Recorded data section start

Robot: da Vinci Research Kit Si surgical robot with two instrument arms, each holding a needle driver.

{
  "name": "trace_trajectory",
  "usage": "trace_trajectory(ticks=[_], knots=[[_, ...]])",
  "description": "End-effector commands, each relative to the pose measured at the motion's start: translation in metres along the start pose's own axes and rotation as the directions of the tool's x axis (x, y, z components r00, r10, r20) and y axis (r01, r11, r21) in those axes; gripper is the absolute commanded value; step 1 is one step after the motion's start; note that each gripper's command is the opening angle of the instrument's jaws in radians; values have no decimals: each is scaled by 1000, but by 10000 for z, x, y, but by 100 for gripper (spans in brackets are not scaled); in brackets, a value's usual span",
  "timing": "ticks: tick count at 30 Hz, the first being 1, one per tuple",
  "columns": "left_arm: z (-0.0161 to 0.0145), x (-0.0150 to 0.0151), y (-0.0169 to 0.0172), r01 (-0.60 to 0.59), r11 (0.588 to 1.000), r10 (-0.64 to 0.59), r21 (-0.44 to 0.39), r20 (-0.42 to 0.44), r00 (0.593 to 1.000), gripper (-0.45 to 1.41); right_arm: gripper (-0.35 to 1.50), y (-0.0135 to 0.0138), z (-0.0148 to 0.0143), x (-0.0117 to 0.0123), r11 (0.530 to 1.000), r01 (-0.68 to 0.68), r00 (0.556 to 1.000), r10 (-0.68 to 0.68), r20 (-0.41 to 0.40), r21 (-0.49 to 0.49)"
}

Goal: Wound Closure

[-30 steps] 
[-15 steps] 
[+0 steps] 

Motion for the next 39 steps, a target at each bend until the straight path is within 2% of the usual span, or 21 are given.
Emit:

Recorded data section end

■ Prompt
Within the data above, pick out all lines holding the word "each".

■ Solution to this task
Robot: da Vinci Research Kit Si surgical robot with two instrument arms, each holding a needle driver.
  "description": "End-effector commands, each relative to the pose measured at the motion's start: translation in metres along the start pose's own axes and rotation as the directions of the tool's x axis (x, y, z components r00, r10, r20) and y axis (r01, r11, r21) in those axes; gripper is the absolute commanded value; step 1 is one step after the motion's start; note that each gripper's command is the opening angle of the instrument's jaws in radians; values have no decimals: each is scaled by 1000, but by 10000 for z, x, y, but by 100 for gripper (spans in brackets are not scaled); in brackets, a value's usual span",
Motion for the next 39 steps, a target at each bend until the straight path is within 2% of the usual span, or 21 are given.

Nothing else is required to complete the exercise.